Glentress Forest lies east of Peebles in the Scottish Borders, about 30 miles south of Edinburgh. Part of the Tweed Valley Forest Park along with Traquair Forest in Innerleithen, it is the home of a mountain biking centre. The forest is at the southern end of the Moorfoot Hills and is accessed from Glentress hamlet, which is on the A72 road.

==History==
There are remains of an Iron Age hill fort at the top of Janet's Brae which offers a spectacular vista over the town of Peebles. The forest was planted in the 1920s in response to the national shortage of timber brought about by the First World War. Some of the original stands of Douglas Fir remain to this day.
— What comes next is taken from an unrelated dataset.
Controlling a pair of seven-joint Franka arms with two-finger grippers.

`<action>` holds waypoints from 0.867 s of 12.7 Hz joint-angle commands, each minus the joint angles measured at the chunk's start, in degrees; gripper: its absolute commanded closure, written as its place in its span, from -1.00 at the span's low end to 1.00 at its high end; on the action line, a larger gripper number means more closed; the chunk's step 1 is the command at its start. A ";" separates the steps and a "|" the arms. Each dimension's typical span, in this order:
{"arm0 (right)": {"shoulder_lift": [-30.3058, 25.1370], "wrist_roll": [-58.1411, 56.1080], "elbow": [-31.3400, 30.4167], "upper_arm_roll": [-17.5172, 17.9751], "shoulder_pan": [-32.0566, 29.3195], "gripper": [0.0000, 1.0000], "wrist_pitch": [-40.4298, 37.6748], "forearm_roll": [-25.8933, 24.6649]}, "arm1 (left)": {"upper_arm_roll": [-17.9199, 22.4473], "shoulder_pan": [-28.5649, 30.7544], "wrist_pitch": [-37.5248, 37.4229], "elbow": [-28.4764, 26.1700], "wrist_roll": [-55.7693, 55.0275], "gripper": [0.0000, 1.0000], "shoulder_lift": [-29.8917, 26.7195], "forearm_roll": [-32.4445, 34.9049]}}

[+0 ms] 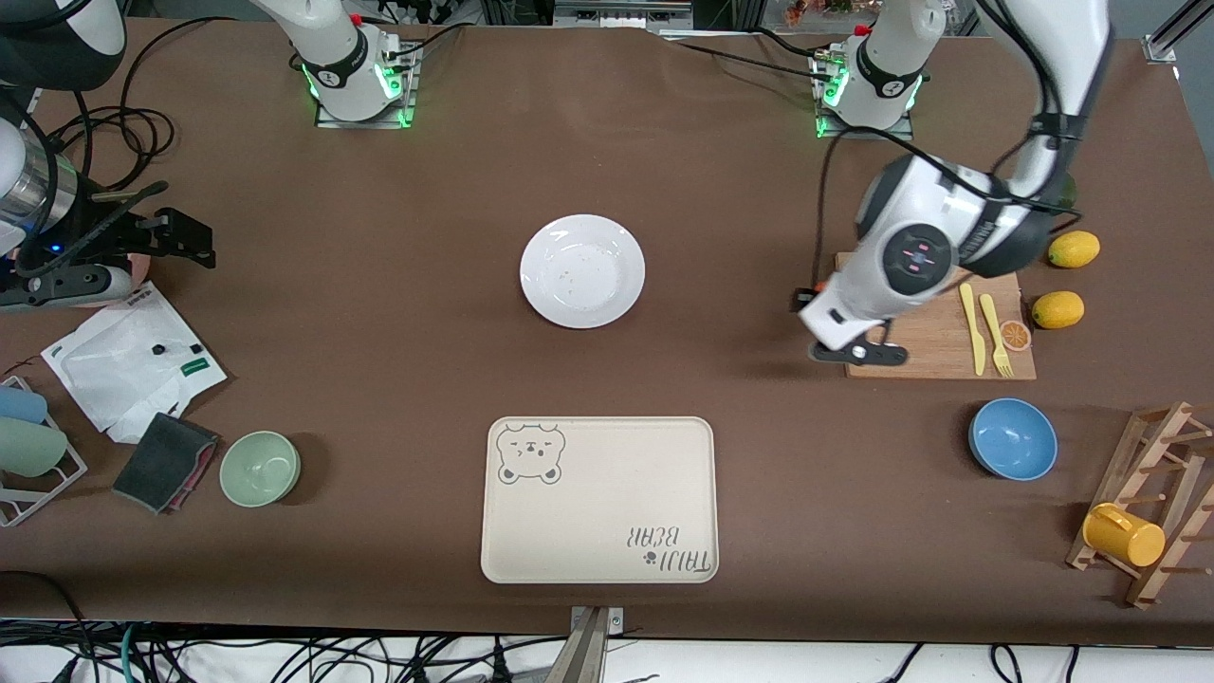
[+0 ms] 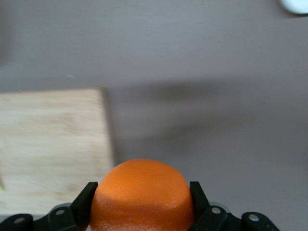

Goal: Place orange and plate with both arms
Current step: 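Lift the orange with the left gripper and carry it over the white plate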

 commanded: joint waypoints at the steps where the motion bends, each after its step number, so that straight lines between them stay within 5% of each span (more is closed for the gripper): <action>1: 0.45 0.47 1.24 0.37 -0.47 -1.00 -0.37 -0.07 | -0.07 -6.84 -0.97 5.50 -13.70 0.45 4.11 -5.57; 5: 0.45 0.47 1.24 0.37 -0.47 -1.00 -0.55 -0.07 | -0.07 -17.30 -0.70 18.41 -32.06 0.45 14.47 -7.09; 11: 0.45 0.47 1.24 0.19 -1.09 -1.00 -0.55 0.02 | 0.54 -29.18 13.95 21.43 -49.00 0.43 24.59 -6.30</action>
During the 1930s, unemployed men were set to work in Glentress Forest, breaking ground, building tracks, and undertaking other heavy labour. The men lived in a work camp at Eshiels, which was one of a number of so-called Instructional Centres run by the Ministry of Labour in order to 'harden' young men who had been out of work for some time. By 1938, the ministry was operating 35 Instructional Centres across Britain, with a total capacity of over 6,000 places. By 1939, unemployment was declining in the face of impending war, and the Ministry closed its work camps.

== Bike trails ==
The mountain biking centre is one of the 7stanes mountain bike trails operated throughout southern Scotland by Forestry and Land Scotland.

There are currently five mountain bike waymarked routes and a freeride park in Glentress Forest. The historic cycle trails, aimed at children and families, provide a way to explore the forest and its history. The blue, red, and black mountain bike routes provide a challenge for all abilities. The red route is noted for a high-speed section with many bermed corners, known as Spooky Woods. The green trail is a "skills loop", and is designed for those new to mountain biking, although there are some challenges for those wishing to practice rocky sections or raised wooden trails too.

The UCI MTB World Championships were held at Glentress in August 2023, when the winners were Pauline Ferrand-Prévot and Tom Pidcock.